—Appeal by the defendant from a judgment of the Supreme Court, Kings County (Leventhal, J.), rendered February 5, 2001, convicting him of manslaughter in the first degree and criminal possession of a weapon in the fourth degree, upon a jury verdict, and *662imposing sentence. The appeal brings up for review the denial, after a hearing, of that branch of the defendant’s omnibus motion which was to suppress physical evidence.
Ordered that the judgment is affirmed.
At approximately 4:00 a.m. on June 11, 1999, during a heated argument inside a Brooklyn apartment, the defendant stabbed his girlfriend in the back of her head. The defendant then walked away from the scene and went to a small store around the corner, where he was later located and arrested.
The first investigating detective arrived at the scene of the crime a short while later and was told that the victim’s body had been found immediately outside the defendant’s apartment door. This detective subsequently learned from the defendant’s brothers and sister-in-law that the defendant and his girlfriend had been drinking all day with a second woman, whose whereabouts were unknown. As a result of this information, the detective thought that this second woman might still be inside the defendant’s apartment, injured and unable to obtain help. Consequently, he asked the defendant’s sister-in-law, who was also one of the building’s superintendents, for access to the defendant’s apartment. Upon gaining access, the detective looked inside the one-room apartment, but did not see anyone. However, the detective did observe a bloody knife. The detective secured the scene and immediately left to obtain a search warrant, which was executed shortly after it was signed. The police recovered the bloody knife, as well as four broken sticks.
The defendant moved to controvert the search warrant and suppress the evidence recovered from his apartment. After a hearing, the Supreme Court found that the investigating detective’s entry into the apartment was justified under the emergency exception to the warrant requirement. The defendant contends that the investigating detective would have burst into his apartment if he truly believed that there was an emergency, and his waiting for the superintendent to get dressed and unlock the apartment indicated that he had no such belief. The defendant also contends that there was no objective evidence to support the detective’s belief that there was an emergency in the apartment. These contentions are without merit.
The Court of Appeals has recently rejected a contention that the failure of the police to burst into an apartment indicates that there was no true emergency. In People v Molnar (98 NY2d 328, 334), the Court upheld a warrantless entry into an apartment, holding that “[d]efining an emergency with the rigidity *663defendant proposes may encourage police — so as to give their actions the appearance of an emergency — to break in prematurely * * * The appropriately measured response of the police should not be declared illegal merely because they thoughtfully delayed entry for a relatively brief time.”
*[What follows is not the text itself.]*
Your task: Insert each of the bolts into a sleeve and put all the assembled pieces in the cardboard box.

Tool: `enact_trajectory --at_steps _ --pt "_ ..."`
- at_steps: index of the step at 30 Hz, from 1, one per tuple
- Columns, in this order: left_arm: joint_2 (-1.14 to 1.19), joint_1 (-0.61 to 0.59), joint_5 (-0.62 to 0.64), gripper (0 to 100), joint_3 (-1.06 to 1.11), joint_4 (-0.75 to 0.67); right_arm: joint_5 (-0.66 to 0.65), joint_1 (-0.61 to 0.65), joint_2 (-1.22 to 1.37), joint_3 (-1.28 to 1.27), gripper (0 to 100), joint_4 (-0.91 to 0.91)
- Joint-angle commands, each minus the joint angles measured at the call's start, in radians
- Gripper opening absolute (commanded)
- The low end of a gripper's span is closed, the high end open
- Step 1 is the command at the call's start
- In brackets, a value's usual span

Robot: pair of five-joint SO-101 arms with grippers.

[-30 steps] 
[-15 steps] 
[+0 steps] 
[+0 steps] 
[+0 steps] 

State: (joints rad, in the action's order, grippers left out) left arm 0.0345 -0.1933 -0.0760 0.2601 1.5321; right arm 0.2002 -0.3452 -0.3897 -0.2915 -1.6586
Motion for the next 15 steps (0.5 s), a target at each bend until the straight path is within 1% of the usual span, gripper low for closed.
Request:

The facts were sufficient to support the detective’s belief that there might have been an injured woman in the defendant’s apartment (see People v Mitchell, 39 NY2d 173, cert denied 426 US 953; People v Mateos, 255 AD2d 401; Matter of Roman v New York City Police Dept., 198 AD2d 143; People v Collins, 134 AD2d 607; People v Bruen, 119 AD2d 685; Pari v City of Binghamton, 57 AD2d 674). Santucci, J.P., H. Miller, Schmidt and Townes, JJ., concur.